I’ve had mystical experiences since I was five years old. My oldest friend remembers me telling stories then, but I didn’t decide to be a writer until I was ten. That was when I discovered not all authors were dead. Then I grew up and managed what every aspiring writer longs for–I became an accountant.
But accounting was good for me. It balanced my “woo” and helped me count every penny in terms of how much writing time it could buy me. And so I shared a flat and lived in a garret and wrote my first novel. When it made a splash, I quit accounting and didn’t look back.
The secret of my work is that, however far apart in place or time, my characters are always teaching me what I need to learn. I’ve known trauma–so have they, using their experience to bring others out of darkness into light. I’ve been scarred by history, my own and the world’s (my parents were holocaust survivors), and my scarred characters are also beautiful, finding courage in friendship, making their lives anew, encountering moments of pure light. They’ve even given me the courage to go on TikTok!

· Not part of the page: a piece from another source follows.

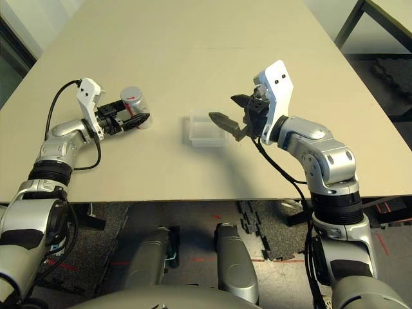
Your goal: Pour the medicine from the bottle into the box.
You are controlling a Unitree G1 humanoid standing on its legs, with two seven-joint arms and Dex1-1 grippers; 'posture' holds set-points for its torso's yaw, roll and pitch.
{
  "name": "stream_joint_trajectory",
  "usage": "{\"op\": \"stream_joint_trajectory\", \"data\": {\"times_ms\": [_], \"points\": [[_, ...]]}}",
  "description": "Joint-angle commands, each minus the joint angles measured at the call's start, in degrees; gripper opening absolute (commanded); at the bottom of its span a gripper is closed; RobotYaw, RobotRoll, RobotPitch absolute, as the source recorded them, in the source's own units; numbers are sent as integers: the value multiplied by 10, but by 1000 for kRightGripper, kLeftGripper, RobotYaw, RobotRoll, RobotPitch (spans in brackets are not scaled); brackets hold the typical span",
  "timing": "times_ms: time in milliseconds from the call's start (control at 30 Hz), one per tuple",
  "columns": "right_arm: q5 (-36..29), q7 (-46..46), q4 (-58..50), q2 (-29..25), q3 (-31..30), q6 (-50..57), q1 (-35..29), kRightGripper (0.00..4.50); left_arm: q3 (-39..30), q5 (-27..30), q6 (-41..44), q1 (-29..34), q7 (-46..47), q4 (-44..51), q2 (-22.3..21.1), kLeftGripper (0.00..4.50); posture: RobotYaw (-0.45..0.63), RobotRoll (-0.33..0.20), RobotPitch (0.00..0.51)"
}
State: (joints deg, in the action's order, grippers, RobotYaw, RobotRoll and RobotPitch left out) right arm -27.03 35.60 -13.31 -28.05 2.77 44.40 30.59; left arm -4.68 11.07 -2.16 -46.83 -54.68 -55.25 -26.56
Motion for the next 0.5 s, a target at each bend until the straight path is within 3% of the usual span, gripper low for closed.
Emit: {"op": "stream_joint_trajectory", "data": {"times_ms": [33,100,133,333,500], "points": [[-2,1,0,1,-8,4,6,4500,1,-13,-20,-14,7,-28,3,3535,-177,0,145],[-2,1,1,1,-9,4,8,4500,1,-15,-26,-18,7,-36,3,2753,-177,0,145],[-1,1,2,1,-9,4,8,4500,1,-16,-29,-21,6,-40,4,2617,-177,0,145],[1,0,6,3,-8,-2,14,4500,7,-20,-38,-32,-10,-44,11,2621,-178,0,145],[3,3,6,4,-14,-5,40,4500,13,-4,-13,-48,-58,7,25,2621,-176,0,142]]}}
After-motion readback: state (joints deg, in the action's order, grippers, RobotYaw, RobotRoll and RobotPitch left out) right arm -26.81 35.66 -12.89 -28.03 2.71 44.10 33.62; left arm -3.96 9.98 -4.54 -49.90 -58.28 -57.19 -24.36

I’m not good at knitting or sewing yet do both. I can’t cook and don’t. I love to walk and take photos of tucked away alleys. I speak–shyly–about my spiritual experiences. When I started writing my first novel, I was a young woman and had no family. I’ve got grey hair now, a husband who cooks, and two grown daughters. There’s another book in the works because my characters aren’t done reaching through me to others. That’s the beauty of stories. They’re mine and yours and theirs, something new each time.